The double standard to which the Jewish state is being held is infuriating. Sometimes war can only be ended by the use of what is called “Total War,” the willingness to inflict an unacceptable level of loss on the enemy. That was the justification for the United States to drop not one but two atomic bombs on Japan to end World War II, killing more than 100,000 innocent civilians. It was the same strategy, if not the same weapon employed in the firebombing of Tokyo and in Germany in Berlin and Dresden. Those weapons did not distinguish between civilians and military personnel.

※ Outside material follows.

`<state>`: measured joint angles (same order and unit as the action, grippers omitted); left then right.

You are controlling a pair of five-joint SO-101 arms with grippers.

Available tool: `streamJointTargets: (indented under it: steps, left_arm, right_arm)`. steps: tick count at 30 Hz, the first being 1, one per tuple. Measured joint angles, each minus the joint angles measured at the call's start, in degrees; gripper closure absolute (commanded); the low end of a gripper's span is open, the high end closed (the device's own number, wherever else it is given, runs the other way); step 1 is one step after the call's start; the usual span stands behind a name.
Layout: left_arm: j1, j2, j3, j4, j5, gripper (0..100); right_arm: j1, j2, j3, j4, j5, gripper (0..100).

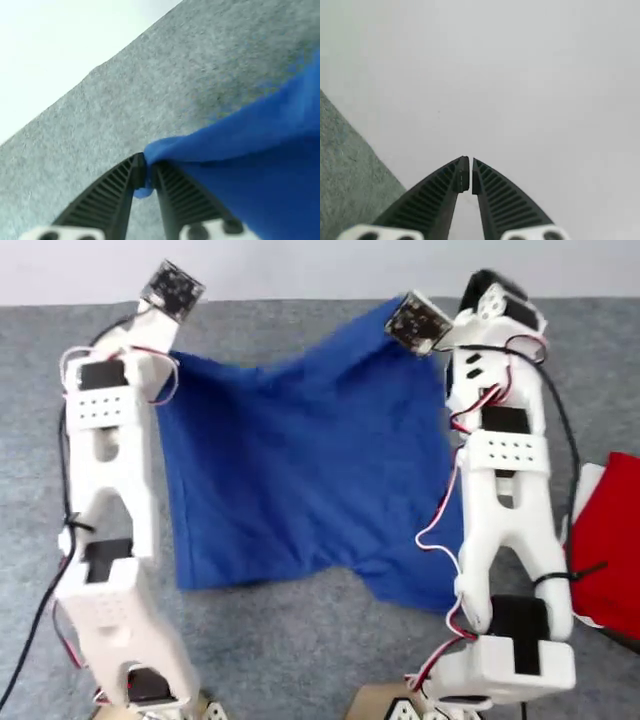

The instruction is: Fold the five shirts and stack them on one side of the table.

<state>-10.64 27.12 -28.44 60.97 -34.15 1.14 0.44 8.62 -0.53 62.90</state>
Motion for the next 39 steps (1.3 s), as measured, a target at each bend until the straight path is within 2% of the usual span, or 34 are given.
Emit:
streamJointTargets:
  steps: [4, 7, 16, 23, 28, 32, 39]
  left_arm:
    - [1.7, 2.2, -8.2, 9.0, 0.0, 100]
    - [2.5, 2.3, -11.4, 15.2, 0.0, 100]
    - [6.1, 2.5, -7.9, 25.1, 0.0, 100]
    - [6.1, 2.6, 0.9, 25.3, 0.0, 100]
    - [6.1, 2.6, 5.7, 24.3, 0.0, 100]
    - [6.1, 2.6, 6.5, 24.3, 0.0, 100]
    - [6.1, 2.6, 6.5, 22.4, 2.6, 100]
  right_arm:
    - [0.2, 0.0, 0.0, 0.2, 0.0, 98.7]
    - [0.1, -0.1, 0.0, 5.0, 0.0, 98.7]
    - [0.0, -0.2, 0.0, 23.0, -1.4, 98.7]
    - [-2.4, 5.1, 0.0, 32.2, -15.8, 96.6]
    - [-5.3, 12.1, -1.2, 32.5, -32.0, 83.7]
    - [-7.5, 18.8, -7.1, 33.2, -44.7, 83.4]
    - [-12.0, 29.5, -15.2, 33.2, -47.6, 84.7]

If we are being honest, the Israel Defense Forces have gone out of their way to behave judiciously against an enemy that has sworn a blood oath against the Jewish state. They drop leaflets to warn the population where strikes will be coming next. They have created safe zones for refugees to travel away from the fighting, and they deliver small explosive strikes as warnings on the roofs of buildings they intend to demolish in the next hour or two. Most recently they attempted to deliver fuel to a hospital under siege, but Hamas would not accept it.

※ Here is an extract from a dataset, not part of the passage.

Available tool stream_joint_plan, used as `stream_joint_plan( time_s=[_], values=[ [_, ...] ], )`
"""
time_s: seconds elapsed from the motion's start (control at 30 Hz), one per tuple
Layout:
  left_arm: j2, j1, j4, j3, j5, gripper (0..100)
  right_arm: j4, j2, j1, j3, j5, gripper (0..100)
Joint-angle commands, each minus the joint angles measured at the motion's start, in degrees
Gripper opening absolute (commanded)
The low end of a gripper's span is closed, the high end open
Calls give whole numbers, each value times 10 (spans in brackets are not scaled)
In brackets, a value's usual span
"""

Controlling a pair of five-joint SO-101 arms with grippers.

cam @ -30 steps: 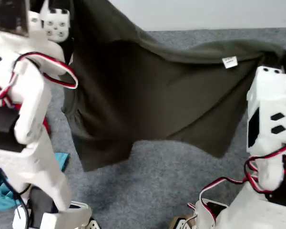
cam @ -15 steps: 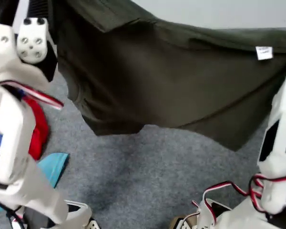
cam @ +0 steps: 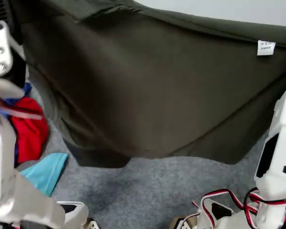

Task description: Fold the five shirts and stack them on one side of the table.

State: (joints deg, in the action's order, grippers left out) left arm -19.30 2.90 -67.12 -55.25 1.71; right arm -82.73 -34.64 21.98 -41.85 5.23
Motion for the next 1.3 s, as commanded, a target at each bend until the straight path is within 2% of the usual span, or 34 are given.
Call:
stream_joint_plan(
  time_s=[0.0, 0.23, 0.43, 0.73, 0.93, 1.1, 1.27],
  values=[
    [-20, -8, -2, -9, -4, 2, -2, -1, 7, -12, 6, 8],
    [-36, -11, -95, -36, -53, 2, -51, -30, 3, -11, 24, 8],
    [-74, -7, -143, -35, -54, 2, -75, -77, 4, -11, 36, 8],
    [-156, -4, -168, -31, -52, 2, -76, -173, 7, -11, 62, 8],
    [-164, 44, -178, -29, -52, 2, -91, -186, 7, -9, 79, 8],
    [-166, 46, -179, 58, -52, 2, -139, -175, 7, 48, 79, 8],
    [-168, 46, -178, 182, -55, 2, -160, -173, 7, 170, 78, 8]
  ],
)
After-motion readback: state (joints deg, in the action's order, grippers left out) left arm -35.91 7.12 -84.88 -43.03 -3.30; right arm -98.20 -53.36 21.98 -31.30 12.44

Despite the cynical assertions that Israel is engaged in “genocide” (the stated goal, by the way of Hamas), Israel is doing the opposite. Let’s face it, the Israeli military could have pulverized the entire Gaza settlement immediately after the Oct. 7 attacks, but did not. That is partly because of the hundreds of hostages believed to be held in the tunnel network under Gaza, but also because the Jewish people are not barbarians. The same cannot be said of Hamas, and that’s why the IDF must not stop until the last Hamas terrorist is dead. Whatever it takes.